Ministers Accused of Using 'Hugely Inflated' Jobs Figures for Data Centres
The UK Government is facing accusations of employing "hugely inflated jobs estimates" to validate the construction of hyperscale data centres across the country. Campaigners from the countryside charity Action to Protect Rural Scotland (APRS) have highlighted what they describe as "preposterous" figures regarding employment generated by such developments.
APRS is now demanding "far more scrutiny of the claims" made by both the Government and developers concerning data centre job creation. This call to action comes as the charity publishes a comprehensive report on the issue, though the UK Government has countered that the research "fundamentally misrepresents how jobs are counted for major infrastructure projects".
Government Figures Under Fire
The controversy emerges just weeks after UK Technology Secretary Liz Kendall visited Scotland's inaugural AI growth zone in Lanarkshire, where she asserted that developments there could generate 3,400 jobs in the coming years. APRS has expressed deep concern that the Government is not accurately estimating employment numbers, citing the example of the £10 billion AI growth zone announced for Northumberland in 2024.
According to the APRS report, while the Government claimed the zone would support 4,000 jobs, "later clarification revealed that this total included 1,200 construction roles and 2,700 indirect and induced jobs, meaning the data centre itself would only directly employ 100 people". This discrepancy has raised serious questions about the transparency and accuracy of official job projections.
Comparative Analysis with US Data
APRS conducted a detailed analysis of data centre employment in northern Virginia in the United States, which hosts the "largest accumulation of data centres in the world, constituting 13% of all reported data centre operational capacity globally". The findings revealed that investment into data centres totalled 71 billion US dollars (£53.4 billion) over the past decade, significantly overshadowing investment in other sectors such as manufacturing, which received 34 billion US dollars (£25.6 billion).
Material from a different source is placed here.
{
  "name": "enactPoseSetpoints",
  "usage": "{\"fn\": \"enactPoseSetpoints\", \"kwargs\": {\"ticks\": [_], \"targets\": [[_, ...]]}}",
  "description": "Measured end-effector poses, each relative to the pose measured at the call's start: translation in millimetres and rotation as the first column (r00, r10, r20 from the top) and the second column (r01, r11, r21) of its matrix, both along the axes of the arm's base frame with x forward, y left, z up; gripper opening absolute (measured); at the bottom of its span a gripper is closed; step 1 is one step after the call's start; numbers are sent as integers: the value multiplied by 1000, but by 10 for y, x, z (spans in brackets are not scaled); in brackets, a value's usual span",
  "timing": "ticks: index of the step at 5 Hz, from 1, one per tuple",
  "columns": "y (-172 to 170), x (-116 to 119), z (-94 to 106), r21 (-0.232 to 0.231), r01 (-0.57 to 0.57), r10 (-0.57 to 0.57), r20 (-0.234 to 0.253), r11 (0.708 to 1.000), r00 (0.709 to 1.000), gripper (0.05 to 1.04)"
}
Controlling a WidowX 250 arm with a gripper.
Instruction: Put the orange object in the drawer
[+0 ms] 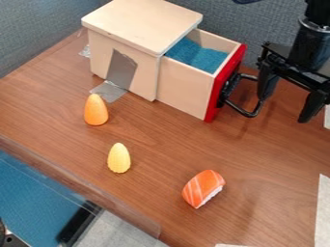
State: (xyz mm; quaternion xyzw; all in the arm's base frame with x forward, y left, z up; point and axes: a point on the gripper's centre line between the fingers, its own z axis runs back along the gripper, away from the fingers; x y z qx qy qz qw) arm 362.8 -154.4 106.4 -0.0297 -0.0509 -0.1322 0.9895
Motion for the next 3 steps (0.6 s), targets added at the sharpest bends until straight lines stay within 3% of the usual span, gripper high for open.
{"fn": "enactPoseSetpoints", "kwargs": {"ticks": [1, 2, 3], "targets": [[17, -40, -173, 16, -2, 2, -38, 1000, 999, 1001], [221, -533, -185, 28, 3, -1, -65, 1000, 998, 1001], [380, -831, -115, 18, 20, -20, -33, 1000, 999, 1001]]}}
APRS, which is already advocating for a moratorium on new hyperscale data centres in Scotland, stated: "Data centre investment was extremely ineffective in creating jobs, creating only three jobs per 100 million US dollars invested." In stark contrast, manufacturing in the same area generated 168 jobs for an equivalent investment, highlighting a substantial disparity in employment efficiency.
Call for Greater Accountability
APRS director Kat Jones emphasised the need for accountability, saying: "It's about time the hyperscale data centre developers were called out on their ludicrously inflated job projections. Data centres famously employ extremely few people, and have enormous environmental impacts, so we should expect more scrutiny of exactly what benefits hyperscale AI data centres would bring to Scotland."
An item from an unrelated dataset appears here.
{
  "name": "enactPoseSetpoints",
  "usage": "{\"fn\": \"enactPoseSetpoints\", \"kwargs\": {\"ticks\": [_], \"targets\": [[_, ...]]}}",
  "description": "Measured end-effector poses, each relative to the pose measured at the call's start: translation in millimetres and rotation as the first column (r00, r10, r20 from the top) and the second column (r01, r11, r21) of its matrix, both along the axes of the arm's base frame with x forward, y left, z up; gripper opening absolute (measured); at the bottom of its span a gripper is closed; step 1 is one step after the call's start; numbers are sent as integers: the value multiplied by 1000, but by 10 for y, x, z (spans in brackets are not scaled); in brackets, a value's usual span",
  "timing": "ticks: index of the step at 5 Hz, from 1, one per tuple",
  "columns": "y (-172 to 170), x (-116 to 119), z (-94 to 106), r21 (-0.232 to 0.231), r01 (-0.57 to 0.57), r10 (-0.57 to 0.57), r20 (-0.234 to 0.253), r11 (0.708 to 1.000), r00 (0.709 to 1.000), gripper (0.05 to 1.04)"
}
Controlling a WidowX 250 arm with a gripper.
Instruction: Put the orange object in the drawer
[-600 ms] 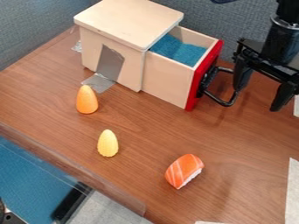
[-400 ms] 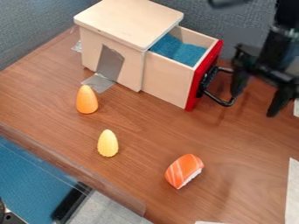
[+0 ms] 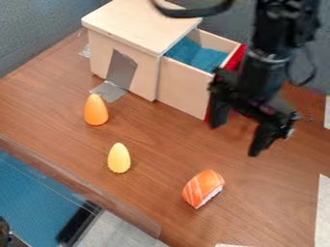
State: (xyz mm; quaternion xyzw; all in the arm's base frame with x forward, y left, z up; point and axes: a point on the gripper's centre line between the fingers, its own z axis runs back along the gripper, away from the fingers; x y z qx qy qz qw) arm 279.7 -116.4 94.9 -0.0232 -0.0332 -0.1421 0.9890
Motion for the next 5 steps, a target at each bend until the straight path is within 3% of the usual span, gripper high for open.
{"fn": "enactPoseSetpoints", "kwargs": {"ticks": [1, 2, 3, 4, 5], "targets": [[83, -168, -127, 4, 9, -9, -13, 1000, 1000, 1001], [91, -185, -280, 29, -9, 8, 16, 1000, 1000, 1001], [63, -136, -585, 61, -32, 32, -3, 998, 999, 1001], [57, -147, -840, 94, -25, 31, -69, 995, 997, 1001], [39, -134, -894, 99, -17, 24, -78, 995, 997, 952]]}}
Jones further explained: "We have found that data centres tend to employ far fewer than 100 staff, usually between 20 and 50, but we are being told that the proposed hyperscale data centres will each create thousands of jobs. Developers and the UK Government seem to be taking the actual estimate of jobs, adding temporary construction and indirect employment, and then assume that each of these jobs create up to six additional jobs. This is the only way we think it would be possible come up with these preposterous figures."
She concluded with a strong message: "The developers and the Government need to stop using hugely inflated jobs estimates to justify these hyperscale data centres. They will have to find a more plausible reason to legitimise the sheer quantities of energy, land and water that will be diverted from the Scottish economy at large, to the purpose training US big tech's AI models."
Government Response
A UK Government spokesperson defended the approach, stating: "This report fundamentally misrepresents how jobs are counted for major infrastructure projects. We have never claimed that thousands of people will work inside a data centre day to day. Our figures include construction, supply chain and wider jobs across the economy, which are real roles that bring real benefits to local communities."
The spokesperson added: "AI data centres are enabling infrastructure, like energy networks or transport. Judging them solely on permanent on-site headcount ignores the investment, capability and job opportunities they unlock. The alternative is to send that growth and those jobs overseas, while buying back the compute from abroad."
This ongoing debate underscores the tension between technological advancement and rural preservation, with both sides presenting starkly different perspectives on the economic and environmental impacts of hyperscale data centre developments.